PROBLEM STATEMENT ▸ Exact reproduction required: the lines below from the line with "white curtain: (603, 136) stays" to the line with "right black gripper: (385, 337) to (378, 148)", both ends included, and no others.

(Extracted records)
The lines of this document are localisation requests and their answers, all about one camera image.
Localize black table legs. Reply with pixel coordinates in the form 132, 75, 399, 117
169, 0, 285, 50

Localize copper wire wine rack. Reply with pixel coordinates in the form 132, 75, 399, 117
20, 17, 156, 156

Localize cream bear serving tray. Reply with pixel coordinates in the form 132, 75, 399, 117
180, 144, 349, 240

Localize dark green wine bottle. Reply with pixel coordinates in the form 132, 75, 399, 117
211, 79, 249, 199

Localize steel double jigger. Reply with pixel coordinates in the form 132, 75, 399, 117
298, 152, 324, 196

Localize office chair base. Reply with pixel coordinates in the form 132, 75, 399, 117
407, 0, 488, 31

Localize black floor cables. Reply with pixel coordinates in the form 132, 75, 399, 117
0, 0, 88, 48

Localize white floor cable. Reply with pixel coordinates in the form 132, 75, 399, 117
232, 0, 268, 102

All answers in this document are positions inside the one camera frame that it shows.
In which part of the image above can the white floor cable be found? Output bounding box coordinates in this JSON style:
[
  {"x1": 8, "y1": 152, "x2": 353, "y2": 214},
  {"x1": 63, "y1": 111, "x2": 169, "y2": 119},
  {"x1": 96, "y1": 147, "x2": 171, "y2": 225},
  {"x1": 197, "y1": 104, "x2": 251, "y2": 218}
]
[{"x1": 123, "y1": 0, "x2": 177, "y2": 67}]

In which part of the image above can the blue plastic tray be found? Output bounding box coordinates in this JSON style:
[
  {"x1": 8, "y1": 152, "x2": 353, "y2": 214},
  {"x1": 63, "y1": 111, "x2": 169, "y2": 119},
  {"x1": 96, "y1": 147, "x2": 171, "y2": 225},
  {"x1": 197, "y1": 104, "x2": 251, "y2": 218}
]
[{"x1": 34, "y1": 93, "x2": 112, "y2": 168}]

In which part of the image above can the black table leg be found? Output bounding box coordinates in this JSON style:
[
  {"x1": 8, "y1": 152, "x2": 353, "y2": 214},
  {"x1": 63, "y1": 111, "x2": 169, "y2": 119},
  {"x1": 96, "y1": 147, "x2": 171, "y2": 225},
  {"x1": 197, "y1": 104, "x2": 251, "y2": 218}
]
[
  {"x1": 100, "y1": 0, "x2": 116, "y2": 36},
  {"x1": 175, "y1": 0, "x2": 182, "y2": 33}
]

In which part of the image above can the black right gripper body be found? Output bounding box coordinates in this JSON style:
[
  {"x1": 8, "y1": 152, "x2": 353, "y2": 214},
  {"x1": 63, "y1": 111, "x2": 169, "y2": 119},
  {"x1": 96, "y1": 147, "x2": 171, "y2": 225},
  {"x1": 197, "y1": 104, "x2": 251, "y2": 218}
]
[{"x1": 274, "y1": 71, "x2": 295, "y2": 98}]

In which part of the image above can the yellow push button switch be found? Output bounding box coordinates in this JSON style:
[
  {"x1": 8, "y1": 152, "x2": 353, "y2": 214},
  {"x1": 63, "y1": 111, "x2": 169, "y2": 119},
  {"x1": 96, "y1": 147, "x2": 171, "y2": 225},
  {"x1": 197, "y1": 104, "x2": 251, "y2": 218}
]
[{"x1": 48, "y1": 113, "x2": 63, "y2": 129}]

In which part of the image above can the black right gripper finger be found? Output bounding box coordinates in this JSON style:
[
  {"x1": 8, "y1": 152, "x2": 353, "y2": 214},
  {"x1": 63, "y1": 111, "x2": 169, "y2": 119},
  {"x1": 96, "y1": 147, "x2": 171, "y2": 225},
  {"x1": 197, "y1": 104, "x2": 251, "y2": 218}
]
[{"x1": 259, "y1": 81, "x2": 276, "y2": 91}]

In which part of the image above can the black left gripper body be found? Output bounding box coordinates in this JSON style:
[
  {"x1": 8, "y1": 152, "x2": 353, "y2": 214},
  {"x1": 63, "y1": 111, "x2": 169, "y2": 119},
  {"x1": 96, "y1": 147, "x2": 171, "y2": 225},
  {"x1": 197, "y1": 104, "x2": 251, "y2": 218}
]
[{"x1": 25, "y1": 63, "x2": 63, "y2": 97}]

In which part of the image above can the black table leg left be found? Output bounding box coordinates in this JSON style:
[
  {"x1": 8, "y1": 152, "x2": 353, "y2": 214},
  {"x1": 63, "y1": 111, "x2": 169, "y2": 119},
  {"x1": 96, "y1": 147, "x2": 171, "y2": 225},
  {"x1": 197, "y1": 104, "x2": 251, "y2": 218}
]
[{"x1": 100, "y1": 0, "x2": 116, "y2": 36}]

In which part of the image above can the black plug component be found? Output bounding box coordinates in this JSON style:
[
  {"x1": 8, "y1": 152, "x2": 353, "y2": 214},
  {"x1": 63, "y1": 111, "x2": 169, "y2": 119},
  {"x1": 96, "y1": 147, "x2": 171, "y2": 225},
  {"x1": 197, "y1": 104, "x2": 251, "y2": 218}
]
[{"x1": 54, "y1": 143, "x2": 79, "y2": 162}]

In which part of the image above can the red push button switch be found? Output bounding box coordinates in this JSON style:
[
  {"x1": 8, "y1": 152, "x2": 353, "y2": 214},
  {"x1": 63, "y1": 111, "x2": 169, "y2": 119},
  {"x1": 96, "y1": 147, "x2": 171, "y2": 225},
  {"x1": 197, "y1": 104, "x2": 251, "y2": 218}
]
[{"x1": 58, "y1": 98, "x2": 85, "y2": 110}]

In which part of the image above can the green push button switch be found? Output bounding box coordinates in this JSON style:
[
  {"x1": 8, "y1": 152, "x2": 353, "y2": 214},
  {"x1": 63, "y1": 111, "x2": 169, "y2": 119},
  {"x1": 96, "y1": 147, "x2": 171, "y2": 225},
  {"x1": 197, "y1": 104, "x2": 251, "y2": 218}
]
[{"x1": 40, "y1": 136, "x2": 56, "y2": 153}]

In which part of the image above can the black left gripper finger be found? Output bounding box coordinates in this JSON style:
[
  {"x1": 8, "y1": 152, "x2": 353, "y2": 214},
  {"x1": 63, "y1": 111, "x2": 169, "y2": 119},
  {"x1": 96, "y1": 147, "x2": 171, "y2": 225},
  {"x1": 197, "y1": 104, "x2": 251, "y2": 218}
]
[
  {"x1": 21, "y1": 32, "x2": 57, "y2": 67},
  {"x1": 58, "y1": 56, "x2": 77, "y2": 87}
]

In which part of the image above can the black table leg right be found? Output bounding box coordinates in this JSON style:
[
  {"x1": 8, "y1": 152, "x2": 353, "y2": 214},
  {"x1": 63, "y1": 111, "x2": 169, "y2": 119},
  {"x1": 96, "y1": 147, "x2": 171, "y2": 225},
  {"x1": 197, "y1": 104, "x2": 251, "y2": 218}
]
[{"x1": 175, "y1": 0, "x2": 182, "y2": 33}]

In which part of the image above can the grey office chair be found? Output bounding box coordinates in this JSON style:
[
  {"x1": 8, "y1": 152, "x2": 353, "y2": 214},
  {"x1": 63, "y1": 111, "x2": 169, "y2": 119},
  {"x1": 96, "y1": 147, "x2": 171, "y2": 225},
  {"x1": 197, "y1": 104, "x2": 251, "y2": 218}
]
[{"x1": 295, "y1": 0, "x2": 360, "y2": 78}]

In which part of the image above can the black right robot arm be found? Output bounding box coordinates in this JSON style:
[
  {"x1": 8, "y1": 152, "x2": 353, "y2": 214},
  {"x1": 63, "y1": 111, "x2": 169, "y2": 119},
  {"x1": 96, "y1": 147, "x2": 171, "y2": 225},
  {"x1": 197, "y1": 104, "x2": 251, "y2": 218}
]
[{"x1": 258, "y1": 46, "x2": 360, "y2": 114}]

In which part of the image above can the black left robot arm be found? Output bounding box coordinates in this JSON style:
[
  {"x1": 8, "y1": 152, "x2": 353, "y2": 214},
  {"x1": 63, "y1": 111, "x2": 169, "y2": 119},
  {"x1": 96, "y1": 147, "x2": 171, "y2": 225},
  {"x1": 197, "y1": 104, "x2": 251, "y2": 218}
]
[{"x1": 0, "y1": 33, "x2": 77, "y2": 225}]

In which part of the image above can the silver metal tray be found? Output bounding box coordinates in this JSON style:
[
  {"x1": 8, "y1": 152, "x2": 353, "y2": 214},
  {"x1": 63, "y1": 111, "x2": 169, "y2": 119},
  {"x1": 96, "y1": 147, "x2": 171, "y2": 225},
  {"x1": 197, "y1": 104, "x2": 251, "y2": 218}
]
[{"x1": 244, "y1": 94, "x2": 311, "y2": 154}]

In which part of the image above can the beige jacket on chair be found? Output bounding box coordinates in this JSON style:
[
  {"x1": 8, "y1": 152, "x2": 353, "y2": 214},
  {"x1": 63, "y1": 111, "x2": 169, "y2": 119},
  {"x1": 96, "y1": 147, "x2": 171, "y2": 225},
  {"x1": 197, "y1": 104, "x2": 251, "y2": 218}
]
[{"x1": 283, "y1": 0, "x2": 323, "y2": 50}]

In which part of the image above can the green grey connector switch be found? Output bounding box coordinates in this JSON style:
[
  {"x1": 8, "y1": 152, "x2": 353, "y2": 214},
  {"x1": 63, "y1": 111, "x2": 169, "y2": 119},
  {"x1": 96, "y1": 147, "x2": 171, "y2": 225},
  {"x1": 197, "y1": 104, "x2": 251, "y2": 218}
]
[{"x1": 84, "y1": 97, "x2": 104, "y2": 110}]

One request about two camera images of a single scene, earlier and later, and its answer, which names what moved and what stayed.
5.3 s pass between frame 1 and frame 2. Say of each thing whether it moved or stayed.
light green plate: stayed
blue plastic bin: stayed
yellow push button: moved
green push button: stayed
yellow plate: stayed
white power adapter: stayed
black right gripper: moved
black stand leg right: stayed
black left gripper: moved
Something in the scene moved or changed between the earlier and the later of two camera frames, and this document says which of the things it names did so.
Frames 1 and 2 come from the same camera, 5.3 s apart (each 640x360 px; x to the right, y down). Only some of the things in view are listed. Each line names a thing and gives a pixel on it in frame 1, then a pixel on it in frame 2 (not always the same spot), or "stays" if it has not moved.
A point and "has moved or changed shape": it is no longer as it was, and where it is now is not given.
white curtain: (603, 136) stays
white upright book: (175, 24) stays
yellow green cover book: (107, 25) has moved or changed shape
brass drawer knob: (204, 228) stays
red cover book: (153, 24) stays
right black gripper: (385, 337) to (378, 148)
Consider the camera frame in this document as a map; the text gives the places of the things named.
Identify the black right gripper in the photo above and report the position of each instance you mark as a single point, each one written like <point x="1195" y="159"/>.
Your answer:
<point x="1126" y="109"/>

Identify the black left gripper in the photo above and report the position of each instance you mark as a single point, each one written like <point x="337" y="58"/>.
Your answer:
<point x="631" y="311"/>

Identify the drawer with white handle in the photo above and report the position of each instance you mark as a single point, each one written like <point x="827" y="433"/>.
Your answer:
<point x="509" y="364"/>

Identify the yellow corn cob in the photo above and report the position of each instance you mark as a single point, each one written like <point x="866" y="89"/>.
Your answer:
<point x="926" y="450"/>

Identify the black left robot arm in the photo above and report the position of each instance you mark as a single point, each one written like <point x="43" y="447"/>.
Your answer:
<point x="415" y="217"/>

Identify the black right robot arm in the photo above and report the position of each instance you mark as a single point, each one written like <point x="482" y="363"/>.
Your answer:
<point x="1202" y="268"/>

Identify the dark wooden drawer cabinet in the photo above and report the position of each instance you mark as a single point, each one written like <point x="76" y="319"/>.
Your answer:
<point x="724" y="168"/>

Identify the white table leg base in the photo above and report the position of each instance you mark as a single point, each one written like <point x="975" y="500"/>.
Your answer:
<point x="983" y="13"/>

TASK RESULT ▸
white curtain: (603, 136) stays
white upright book: (175, 24) stays
yellow green cover book: (107, 25) has moved or changed shape
brass drawer knob: (204, 228) stays
red cover book: (153, 24) stays
right black gripper: (385, 337) to (378, 148)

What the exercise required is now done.